## Required action
Output the listing below, all of it, exactly as given.

_ _ _ _ _

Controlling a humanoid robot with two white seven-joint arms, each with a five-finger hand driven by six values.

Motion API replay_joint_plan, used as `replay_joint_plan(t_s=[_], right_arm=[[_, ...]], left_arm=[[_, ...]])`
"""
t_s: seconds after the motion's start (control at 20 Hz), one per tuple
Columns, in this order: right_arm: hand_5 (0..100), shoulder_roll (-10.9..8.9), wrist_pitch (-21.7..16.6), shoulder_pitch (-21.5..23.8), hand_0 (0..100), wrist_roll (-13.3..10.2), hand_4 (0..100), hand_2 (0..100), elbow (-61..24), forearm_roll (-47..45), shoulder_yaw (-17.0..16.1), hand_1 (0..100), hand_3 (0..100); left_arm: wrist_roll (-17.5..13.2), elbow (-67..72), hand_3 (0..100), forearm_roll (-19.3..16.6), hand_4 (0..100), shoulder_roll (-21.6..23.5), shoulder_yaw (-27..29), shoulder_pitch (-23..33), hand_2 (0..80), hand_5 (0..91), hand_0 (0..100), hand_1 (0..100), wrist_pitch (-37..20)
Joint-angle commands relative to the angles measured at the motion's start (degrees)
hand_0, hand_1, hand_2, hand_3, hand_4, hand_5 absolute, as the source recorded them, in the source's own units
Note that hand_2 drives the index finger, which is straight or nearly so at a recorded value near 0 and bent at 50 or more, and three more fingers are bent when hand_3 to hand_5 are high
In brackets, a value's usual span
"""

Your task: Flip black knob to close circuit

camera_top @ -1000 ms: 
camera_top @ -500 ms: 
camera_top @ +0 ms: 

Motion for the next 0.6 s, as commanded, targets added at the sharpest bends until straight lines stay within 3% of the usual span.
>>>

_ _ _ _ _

## Exercise output
Controlling a humanoid robot with two white seven-joint arms, each with a five-finger hand driven by six values.

Motion API replay_joint_plan, used as `replay_joint_plan(t_s=[_], right_arm=[[_, ...]], left_arm=[[_, ...]])`
"""
t_s: seconds after the motion's start (control at 20 Hz), one per tuple
Columns, in this order: right_arm: hand_5 (0..100), shoulder_roll (-10.9..8.9), wrist_pitch (-21.7..16.6), shoulder_pitch (-21.5..23.8), hand_0 (0..100), wrist_roll (-13.3..10.2), hand_4 (0..100), hand_2 (0..100), elbow (-61..24), forearm_roll (-47..45), shoulder_yaw (-17.0..16.1), hand_1 (0..100), hand_3 (0..100); left_arm: wrist_roll (-17.5..13.2), elbow (-67..72), hand_3 (0..100), forearm_roll (-19.3..16.6), hand_4 (0..100), shoulder_roll (-21.6..23.5), shoulder_yaw (-27..29), shoulder_pitch (-23..33), hand_2 (0..80), hand_5 (0..91), hand_0 (0..100), hand_1 (0..100), wrist_pitch (-37..20)
Joint-angle commands relative to the angles measured at the motion's start (degrees)
hand_0, hand_1, hand_2, hand_3, hand_4, hand_5 absolute, as the source recorded them, in the source's own units
Note that hand_2 drives the index finger, which is straight or nearly so at a recorded value near 0 and bent at 50 or more, and three more fingers are bent when hand_3 to hand_5 are high
In brackets, a value's usual span
"""

Your task: Flip black knob to close circuit

camera_top @ -1000 ms: 
camera_top @ -500 ms: 
camera_top @ +0 ms: 

Motion for the next 0.6 s, as commanded, targets added at the sharpest bends until straight lines stay within 3% of the usual span.
>>>

Work on this exercise is now finished.